Our Take
Buyers are rationing risk, not capital: deal value climbs while deal count falls, signaling consolidation among fewer, larger players willing to absorb policy uncertainty.
Why it matters
Healthcare finance officers and M&A teams need to understand the shift from volume to selectivity. Smaller deals are being starved of attention while buyers bet bigger on fewer, higher-conviction targets.
Do this week
Healthcare CFO: audit your deal pipeline against buyer selectivity patterns (larger check sizes, fewer targets per buyer) before Q2 board forecasts so you can reset valuation and timeline expectations.
M&A activity bifurcates in healthcare
Healthcare M&A deal volume is down in 2026, but deal values have climbed compared to the first half of 2025, according to analysis from PwC. The divergence reflects a shift in buyer behavior: consolidators are growing more selective, concentrating capital on fewer, larger transactions while stepping back from smaller deals.
Policy and reimbursement uncertainty are the primary brakes. Buyers face heightened visibility challenges on regulatory headwinds and payment model shifts, forcing them to screen targets more rigorously. The result is fewer total deals, but those that close tend to be bigger bets.
Selectivity concentrates power among larger players
This pattern has a structural consequence: deal flow is consolidating upward. Mid-market and smaller health services firms now face a narrower buyer pool. The consolidators doing deals are those with balance sheets and operational bandwidth to absorb policy risk, which favors well-capitalized PE firms, hospital systems, and large health tech platforms over smaller strategic buyers.

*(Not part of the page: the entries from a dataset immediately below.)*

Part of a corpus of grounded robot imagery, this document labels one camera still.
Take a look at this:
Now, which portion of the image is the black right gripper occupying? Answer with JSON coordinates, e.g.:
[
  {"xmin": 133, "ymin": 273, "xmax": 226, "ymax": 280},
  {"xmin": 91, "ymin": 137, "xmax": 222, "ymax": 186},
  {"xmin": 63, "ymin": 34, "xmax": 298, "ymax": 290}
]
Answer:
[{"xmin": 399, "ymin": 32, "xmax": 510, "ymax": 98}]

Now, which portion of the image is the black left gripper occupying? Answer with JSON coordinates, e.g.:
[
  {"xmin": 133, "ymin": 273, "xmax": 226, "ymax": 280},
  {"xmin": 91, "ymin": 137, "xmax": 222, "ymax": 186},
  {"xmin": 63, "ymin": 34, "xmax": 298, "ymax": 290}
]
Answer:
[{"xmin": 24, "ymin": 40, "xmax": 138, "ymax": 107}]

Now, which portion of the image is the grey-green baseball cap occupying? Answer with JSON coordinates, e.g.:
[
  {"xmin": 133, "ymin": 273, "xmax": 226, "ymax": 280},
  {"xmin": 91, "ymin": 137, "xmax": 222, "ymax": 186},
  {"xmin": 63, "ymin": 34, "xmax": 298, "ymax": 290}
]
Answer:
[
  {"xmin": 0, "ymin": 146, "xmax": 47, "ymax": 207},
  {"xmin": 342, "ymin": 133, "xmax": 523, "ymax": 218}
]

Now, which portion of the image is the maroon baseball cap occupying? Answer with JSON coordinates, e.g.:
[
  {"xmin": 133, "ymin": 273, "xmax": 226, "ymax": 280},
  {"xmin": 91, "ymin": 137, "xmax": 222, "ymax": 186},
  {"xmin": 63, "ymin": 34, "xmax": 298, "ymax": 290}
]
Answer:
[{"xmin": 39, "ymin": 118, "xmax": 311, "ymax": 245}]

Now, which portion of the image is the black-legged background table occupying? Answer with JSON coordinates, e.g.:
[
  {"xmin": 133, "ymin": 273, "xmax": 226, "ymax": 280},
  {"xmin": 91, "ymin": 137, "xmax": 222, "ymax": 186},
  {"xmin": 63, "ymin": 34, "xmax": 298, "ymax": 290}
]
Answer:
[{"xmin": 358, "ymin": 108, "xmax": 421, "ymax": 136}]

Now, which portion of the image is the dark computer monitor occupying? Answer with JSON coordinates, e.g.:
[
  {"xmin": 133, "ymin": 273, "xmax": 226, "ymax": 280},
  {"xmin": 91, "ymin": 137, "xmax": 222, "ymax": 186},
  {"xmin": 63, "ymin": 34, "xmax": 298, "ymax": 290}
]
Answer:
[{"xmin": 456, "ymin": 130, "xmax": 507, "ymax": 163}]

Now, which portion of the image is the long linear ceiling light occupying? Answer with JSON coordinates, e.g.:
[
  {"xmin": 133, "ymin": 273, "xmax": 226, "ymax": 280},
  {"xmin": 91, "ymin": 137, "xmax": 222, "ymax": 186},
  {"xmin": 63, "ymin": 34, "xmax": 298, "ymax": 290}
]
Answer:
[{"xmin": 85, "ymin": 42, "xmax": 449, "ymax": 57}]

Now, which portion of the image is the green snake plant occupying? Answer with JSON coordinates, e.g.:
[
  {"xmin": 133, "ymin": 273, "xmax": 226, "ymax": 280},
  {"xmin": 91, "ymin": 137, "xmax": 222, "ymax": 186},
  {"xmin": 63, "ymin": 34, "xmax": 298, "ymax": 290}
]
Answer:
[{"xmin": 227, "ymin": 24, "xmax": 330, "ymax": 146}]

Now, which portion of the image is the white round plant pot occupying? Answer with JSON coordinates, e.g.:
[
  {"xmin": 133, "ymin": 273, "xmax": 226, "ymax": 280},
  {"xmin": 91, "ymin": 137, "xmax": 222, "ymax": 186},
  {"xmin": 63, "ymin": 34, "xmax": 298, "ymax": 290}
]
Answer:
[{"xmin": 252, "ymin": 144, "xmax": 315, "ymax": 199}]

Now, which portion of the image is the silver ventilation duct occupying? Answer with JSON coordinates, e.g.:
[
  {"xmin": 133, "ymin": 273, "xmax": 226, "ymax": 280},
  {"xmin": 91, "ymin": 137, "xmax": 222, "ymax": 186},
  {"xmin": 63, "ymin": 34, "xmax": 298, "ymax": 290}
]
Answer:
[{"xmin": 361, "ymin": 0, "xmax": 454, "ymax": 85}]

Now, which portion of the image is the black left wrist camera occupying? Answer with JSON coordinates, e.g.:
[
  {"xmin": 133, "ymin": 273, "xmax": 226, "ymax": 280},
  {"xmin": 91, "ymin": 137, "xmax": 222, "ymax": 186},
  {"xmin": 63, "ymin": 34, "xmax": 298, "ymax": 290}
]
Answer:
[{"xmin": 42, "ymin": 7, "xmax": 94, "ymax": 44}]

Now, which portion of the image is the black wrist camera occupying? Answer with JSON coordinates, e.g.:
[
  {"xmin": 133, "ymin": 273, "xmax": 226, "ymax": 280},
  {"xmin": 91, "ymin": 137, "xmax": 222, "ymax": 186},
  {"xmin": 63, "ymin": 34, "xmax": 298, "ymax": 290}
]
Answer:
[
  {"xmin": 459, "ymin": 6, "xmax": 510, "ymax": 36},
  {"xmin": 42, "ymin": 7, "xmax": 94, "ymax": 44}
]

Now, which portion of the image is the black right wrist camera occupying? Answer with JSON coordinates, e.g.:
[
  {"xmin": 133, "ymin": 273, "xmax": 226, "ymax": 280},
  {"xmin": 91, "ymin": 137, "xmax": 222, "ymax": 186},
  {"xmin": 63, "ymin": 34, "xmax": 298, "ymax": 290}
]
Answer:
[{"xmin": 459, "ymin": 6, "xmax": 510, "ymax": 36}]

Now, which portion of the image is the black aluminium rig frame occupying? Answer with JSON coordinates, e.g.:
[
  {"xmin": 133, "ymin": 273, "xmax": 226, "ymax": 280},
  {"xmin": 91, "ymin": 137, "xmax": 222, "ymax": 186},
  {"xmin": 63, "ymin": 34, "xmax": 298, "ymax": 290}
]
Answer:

For sellers and their advisors, the message is uncomfortable. Fewer buyers in market means less competitive tension, which typically pressures valuation multiples. Sellers of smaller or mid-sized health services assets will need stronger operational proof points (EBITDA stability, customer stickiness, regulatory compliance certainty) to stand out in a buyer's tighter screening process.
Pin your deal thesis to buyer selectivity
If you are preparing a health services asset for sale, assume your buyer pool has contracted and become more conservative on policy exposure. Build your pitch around operational resilience to reimbursement change, not growth optimism. Buyers in 2026 are asking "can this business survive headwinds?" before they ask "how much can it grow?"
For those on the buy side, the message is different: if you are sizing up a health services acquisition, recognize that you have outsized leverage in negotiation. Fewer competitors chasing deals means seller desperation is rising. Use that to demand tighter earnouts, longer reps and warranties, and deeper operational diligence before committing.